The move comes after foreign drug companies have largely stopped exporting
drugs for lethal injections to the United States, forcing those U.S. states
that still impose death penalties to look to domestic compounding pharmacies to
supply them with the required drugs.
According to the U.S. Food and Drug Administration (FDA), pharmacy compounding
is a practice in which a licensed pharmacist combines, mixes, or alters a
drug's ingredients to create a medication specifically tailored to the needs of
an individual patient.
The Texas Department of Criminal Justice's (DCJ) refusal has to do with the
drug pentobarbital, a substance usually administered as an animal anaesthetic
and as a remedy for epilepsy and seizures in humans. The move comes only a few
days after 1 of the 2 companies involved, Woodlands Compounding Pharmacy (WCP),
had expressly requested that the drugs be returned.
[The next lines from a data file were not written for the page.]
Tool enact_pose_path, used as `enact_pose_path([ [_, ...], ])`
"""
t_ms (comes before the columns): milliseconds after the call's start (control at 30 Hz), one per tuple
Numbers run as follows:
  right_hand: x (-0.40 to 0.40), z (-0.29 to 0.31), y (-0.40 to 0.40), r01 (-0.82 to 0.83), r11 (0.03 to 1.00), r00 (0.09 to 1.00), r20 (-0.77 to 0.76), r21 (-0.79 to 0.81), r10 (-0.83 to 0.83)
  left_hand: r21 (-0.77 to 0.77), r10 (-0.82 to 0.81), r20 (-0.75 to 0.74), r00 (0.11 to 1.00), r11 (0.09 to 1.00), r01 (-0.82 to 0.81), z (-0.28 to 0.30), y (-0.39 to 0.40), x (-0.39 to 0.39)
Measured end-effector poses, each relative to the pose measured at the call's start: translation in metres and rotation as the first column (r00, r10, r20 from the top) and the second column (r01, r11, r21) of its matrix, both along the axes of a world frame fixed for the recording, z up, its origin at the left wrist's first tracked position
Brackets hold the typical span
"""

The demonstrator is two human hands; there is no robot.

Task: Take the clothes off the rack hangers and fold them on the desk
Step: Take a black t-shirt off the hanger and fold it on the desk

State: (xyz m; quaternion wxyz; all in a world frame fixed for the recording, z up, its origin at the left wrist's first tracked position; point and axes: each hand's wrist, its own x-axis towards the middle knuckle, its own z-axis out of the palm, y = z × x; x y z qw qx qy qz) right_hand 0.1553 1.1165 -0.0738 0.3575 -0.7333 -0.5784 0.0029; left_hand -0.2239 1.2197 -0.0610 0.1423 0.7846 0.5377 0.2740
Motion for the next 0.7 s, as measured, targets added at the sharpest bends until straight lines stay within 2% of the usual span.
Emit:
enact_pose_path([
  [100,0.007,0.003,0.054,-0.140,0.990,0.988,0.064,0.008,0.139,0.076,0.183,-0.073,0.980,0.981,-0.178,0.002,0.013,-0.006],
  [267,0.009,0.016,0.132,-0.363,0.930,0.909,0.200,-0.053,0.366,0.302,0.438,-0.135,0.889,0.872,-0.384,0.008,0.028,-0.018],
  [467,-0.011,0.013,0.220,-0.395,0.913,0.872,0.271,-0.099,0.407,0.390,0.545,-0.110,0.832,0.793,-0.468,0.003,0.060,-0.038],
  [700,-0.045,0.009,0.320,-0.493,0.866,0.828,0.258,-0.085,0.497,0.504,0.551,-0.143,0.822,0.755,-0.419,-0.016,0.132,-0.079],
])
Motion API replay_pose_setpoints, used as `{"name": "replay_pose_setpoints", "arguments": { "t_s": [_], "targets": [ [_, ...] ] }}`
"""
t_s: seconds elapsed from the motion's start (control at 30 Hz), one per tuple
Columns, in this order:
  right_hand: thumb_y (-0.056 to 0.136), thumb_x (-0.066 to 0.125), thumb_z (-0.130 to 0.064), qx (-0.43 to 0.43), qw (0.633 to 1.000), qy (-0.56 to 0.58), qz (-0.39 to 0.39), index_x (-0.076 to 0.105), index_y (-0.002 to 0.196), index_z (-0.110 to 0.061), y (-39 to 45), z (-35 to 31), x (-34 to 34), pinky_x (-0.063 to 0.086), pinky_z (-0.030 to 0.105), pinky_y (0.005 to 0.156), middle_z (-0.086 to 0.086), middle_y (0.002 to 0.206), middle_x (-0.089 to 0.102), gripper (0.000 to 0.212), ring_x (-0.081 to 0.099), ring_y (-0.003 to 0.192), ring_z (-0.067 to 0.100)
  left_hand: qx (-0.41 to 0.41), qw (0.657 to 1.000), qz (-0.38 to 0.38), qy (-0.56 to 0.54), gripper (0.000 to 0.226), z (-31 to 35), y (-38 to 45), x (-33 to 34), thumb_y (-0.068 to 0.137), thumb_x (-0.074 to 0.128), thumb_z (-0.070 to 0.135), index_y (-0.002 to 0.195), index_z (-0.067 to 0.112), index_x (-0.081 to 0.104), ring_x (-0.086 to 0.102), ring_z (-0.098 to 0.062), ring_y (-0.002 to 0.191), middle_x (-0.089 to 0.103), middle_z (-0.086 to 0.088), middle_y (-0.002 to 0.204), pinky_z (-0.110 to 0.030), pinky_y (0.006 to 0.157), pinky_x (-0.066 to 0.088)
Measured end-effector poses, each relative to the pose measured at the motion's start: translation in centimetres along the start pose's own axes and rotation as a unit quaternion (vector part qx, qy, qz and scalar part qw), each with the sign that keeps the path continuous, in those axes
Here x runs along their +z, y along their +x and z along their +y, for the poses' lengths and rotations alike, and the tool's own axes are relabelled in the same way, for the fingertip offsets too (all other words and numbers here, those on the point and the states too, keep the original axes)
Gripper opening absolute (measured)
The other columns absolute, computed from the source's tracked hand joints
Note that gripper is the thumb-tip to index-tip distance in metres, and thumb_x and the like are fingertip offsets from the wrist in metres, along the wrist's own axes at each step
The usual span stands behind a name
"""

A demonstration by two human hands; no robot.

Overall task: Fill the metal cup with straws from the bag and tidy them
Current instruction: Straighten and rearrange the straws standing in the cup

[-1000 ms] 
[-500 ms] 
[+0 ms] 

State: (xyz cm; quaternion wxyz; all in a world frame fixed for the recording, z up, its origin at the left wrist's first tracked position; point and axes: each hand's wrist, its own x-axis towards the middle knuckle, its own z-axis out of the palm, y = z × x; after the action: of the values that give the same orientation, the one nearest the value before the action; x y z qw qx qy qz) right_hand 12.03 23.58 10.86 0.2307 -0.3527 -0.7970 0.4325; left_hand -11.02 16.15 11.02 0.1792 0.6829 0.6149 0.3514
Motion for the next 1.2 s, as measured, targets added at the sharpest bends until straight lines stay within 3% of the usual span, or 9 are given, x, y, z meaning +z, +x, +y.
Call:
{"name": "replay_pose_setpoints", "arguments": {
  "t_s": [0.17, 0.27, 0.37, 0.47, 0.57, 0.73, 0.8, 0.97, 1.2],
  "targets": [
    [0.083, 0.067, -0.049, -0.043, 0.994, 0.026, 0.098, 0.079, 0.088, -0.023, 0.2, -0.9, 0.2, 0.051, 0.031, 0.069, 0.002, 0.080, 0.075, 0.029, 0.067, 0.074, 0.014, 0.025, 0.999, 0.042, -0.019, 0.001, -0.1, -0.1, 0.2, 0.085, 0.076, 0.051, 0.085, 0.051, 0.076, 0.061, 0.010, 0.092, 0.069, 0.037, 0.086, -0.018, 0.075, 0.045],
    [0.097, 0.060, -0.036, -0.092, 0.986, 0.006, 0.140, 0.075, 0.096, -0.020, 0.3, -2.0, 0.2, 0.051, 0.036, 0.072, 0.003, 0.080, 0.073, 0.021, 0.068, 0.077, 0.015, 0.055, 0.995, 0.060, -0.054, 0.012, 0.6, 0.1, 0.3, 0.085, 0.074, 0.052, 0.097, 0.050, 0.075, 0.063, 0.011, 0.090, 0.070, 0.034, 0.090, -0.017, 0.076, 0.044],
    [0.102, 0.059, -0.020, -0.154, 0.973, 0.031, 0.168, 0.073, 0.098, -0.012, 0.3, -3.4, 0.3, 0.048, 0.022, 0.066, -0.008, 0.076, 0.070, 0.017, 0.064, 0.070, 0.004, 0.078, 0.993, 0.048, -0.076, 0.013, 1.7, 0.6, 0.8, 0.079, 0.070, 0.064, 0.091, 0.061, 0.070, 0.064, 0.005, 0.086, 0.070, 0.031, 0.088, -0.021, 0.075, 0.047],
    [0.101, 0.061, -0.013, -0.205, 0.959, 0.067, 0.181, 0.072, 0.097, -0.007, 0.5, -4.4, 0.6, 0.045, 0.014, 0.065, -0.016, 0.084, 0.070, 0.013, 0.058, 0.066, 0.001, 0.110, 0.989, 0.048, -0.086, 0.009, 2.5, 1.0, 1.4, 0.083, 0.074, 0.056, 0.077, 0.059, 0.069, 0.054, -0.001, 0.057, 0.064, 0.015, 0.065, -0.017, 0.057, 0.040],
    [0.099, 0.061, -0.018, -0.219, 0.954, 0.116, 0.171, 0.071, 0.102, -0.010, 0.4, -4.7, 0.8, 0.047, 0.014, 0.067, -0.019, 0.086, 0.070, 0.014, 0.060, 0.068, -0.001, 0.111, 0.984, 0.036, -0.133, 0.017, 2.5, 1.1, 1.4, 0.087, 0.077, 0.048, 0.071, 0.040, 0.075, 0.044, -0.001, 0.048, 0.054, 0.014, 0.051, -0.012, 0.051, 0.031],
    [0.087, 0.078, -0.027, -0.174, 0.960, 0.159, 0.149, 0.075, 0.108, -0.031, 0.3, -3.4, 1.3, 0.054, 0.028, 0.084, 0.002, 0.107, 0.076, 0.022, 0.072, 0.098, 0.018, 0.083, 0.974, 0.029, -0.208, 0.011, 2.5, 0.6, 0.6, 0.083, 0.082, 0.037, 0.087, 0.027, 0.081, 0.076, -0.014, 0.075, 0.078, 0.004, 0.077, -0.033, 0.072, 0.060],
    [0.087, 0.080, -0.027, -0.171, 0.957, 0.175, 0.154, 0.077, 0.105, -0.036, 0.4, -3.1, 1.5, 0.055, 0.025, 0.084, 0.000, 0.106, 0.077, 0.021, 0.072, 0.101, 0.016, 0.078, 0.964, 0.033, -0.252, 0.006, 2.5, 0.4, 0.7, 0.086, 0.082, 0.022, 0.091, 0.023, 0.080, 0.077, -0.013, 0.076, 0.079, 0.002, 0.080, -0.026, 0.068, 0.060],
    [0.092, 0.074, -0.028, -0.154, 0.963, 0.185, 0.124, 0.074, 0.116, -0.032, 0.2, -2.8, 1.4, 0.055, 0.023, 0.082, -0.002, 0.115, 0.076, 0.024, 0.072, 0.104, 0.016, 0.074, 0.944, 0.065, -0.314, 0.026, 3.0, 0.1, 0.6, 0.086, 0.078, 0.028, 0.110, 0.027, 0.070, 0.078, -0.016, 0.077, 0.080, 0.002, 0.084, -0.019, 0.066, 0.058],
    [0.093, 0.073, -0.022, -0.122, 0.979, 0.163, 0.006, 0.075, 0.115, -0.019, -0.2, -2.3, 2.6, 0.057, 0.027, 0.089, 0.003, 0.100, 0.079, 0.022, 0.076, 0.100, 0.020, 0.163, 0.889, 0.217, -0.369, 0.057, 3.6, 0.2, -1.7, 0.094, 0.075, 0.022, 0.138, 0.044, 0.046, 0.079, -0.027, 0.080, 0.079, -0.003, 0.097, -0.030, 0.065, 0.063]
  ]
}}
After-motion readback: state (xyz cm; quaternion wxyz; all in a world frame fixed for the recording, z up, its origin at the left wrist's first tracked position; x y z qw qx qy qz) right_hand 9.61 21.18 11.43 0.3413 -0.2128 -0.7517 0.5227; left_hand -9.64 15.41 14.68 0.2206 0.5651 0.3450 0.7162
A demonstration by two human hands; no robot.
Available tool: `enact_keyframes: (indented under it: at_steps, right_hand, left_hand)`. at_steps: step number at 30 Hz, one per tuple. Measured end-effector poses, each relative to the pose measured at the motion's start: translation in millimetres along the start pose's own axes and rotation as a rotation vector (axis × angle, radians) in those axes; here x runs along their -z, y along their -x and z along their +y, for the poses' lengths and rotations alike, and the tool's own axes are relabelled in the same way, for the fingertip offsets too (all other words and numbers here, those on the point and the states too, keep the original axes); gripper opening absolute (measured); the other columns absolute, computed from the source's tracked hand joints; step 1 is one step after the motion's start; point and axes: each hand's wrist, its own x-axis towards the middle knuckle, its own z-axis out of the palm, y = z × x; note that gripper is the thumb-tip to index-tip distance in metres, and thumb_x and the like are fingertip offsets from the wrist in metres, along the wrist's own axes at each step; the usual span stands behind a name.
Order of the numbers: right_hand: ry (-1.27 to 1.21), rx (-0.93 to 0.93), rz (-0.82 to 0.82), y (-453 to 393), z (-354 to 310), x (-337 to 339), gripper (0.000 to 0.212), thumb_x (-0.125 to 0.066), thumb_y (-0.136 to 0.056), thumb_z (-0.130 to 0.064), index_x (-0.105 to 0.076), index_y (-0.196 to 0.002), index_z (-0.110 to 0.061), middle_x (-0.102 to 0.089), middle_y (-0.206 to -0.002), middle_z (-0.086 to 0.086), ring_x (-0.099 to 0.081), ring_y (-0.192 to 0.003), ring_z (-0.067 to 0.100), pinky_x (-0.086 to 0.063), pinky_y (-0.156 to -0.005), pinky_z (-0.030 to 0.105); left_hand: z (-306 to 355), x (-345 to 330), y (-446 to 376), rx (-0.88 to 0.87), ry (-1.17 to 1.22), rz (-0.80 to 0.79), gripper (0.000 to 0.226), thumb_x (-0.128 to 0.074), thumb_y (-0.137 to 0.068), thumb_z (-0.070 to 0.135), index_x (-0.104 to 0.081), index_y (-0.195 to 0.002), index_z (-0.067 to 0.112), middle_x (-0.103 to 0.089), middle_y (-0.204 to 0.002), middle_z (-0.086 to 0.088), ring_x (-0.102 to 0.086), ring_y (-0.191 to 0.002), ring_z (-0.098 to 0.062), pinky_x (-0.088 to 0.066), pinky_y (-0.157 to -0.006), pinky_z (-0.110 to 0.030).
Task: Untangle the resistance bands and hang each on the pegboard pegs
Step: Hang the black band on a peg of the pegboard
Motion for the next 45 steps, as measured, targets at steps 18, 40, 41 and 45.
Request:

"The drugs were purchased legally and we were upfront with the vendors that
their names would be subject to public disclosures after the purchase," Texas
DCJ's spokesman Jason Clark told IPS. "We are not going to return the drugs."
Clark declined to offer any additional comments, as the issue is currently at
the centre of litigation in Texas.
Calls by IPS to WCP for comment were not returned by deadline. However, in an
Oct. 4 letter, the owner and pharmacist-in-charge of WCP demanded that the DCJ
"immediately return the vials of compounded pentobarbital in exchange for a
refund". According to the company, the sale, which saw WCP providing the State
of Texas with 8 doses of pentobarbital, took place because Texas had
misrepresented the facts.
"Based on the phone calls I had with [the Texas] DCJ, it was my belief that
this information would be kept on the 'down low' and that it was unlikely that
it would be discovered that my pharmacy provided these drugs," WCP's Jasper
Lovoi wrote. "Now that the information has been made public, I find myself in
the middle of a firestorm that I was not advised of and did not bargain for."
The letter is now being used as evidence in a lawsuit that was filed last week
in Texas, challenging the execution of 3 prisoners on death row.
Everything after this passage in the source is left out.